A las 12 del día y 23 minutos, según la crónica, 40 personas de la Junta Auxiliar –la autoridad comunitaria– de Los Reyes Teolco, se sumaron a la búsqueda y captura de dos de los secuestradores, a quienes en modo turba comenzaron a golpear. Habían oído que el ganadero estaba muerto, por lo que se negaron a entregarlos a las autoridades policiales. Cuarenta y tres minutos después, tomaron la justicia en sus manos y los colgaron de un tablero de basquetbol frente a la presidencia municipal de Tepexco. Ya había 250 vecinos en el lugar, que dijeron que sólo bajarían los cuerpos para quemarlos.
Cuarenta y un minutos después llegaron 72 refuerzos policiales municipales, la Policía Estatal y un grupo pequeño de la Guardia Nacional. Ni así entregaron los cuerpos. Las policías querían persuadirlos a que se los entregaran, pero los pobladores continuaron el avasallamiento de la autoridad. En esas estaban cuando los pobladores notaron que dos personas se escondían a orilla de la carretera y rápidamente los señalaron y juzgaron como secuestradores. La Policía Municipal los llevó a la comandancia municipal de Tepexco, pero la turba enajenada los sacó de la instalación sin que nadie se les opusiera, y ahí mismo los golpeó hasta matarlos.
A las tres y media de la tarde, un hombre llegó a Tepexco y dijo que los dos últimos linchados trabajaban con él. Sin mayor explicación, lo acusaron de ser el líder de la banda de los secuestradores, lo tundieron a golpes y lo colgaron. Las autoridades no resolvían nada. La calma pareció llegar a esa región mixteca, mientras las autoridades aseguraban que se habían aplicado correctamente los protocolos sobre linchamientos, pero que como la gente estaba muy enojada y había gente armada, optaron por no actuar.

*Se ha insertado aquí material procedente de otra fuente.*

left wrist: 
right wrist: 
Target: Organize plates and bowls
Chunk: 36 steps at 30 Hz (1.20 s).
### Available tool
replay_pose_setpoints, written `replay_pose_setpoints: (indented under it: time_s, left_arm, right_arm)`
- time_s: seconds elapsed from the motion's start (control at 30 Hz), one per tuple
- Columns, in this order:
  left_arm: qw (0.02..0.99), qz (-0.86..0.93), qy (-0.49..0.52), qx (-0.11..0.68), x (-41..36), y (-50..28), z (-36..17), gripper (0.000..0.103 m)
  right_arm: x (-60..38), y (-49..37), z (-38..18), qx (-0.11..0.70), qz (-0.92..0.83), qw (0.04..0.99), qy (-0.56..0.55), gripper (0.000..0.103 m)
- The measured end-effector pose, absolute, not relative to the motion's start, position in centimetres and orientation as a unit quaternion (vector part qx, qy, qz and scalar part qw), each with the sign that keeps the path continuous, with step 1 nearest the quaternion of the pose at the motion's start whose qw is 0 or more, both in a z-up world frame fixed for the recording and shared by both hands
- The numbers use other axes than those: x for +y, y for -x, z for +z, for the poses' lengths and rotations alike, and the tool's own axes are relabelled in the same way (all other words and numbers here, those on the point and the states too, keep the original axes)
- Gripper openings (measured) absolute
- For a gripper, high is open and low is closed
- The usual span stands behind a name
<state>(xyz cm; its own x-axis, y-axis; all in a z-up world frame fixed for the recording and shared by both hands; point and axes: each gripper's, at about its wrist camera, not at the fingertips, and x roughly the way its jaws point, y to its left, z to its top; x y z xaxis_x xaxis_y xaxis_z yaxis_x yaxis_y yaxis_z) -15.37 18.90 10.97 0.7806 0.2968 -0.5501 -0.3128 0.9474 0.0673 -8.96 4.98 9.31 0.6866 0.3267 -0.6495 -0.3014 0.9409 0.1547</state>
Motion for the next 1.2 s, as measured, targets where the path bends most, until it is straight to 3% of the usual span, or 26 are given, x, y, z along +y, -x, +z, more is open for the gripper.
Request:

Abiertamente, la autoridad claudicaba de su responsabilidad primaria, proveer seguridad. Para que no sucediera algo más, desplegaron Guardia Nacional, Policía Estatal y municipales. Poco sirvió. Entre las ocho y media y las nueve de la noche, vecinos de Cohuecan y Tepexco, que no habían dejado de buscar a los llamados secuestradores, los encontraron en una barranca, los golpearon y los colgaron. La Guardia Nacional y las policías estatales y municipales les habían dejado libre la noche para la cacería, porque, como los vieron descontrolados, se replegaron.
La capacidad de fuerza policial era muy superior a la de los mixtecos enajenados, pero la instrucción fue no actuar para evitar actos que lamentar. Decisiones políticas que no protegen vidas. No es novedad. Hace muchos años que el gobierno perdió el uso legítimo de la fuerza, que es un derecho único, y es rehén gente como la de Cohuecan y Tepexco. Cuando se apoya el uso legítimo de la fuerza –que está regulado y se sanciona el abuso–, la respuesta colectiva es que es un acto de represión. Es falso. La interpretación es amañada e ignorante, pero sirve políticamente, a costa de muertos y proliferación de linchamientos. Muchos piensan que es mejor ese costo que el que pueda significar evitarlo. Seguiremos apáticos frente a este horror. Ya cambiaremos cuando este crimen nos pegue cerca de casa.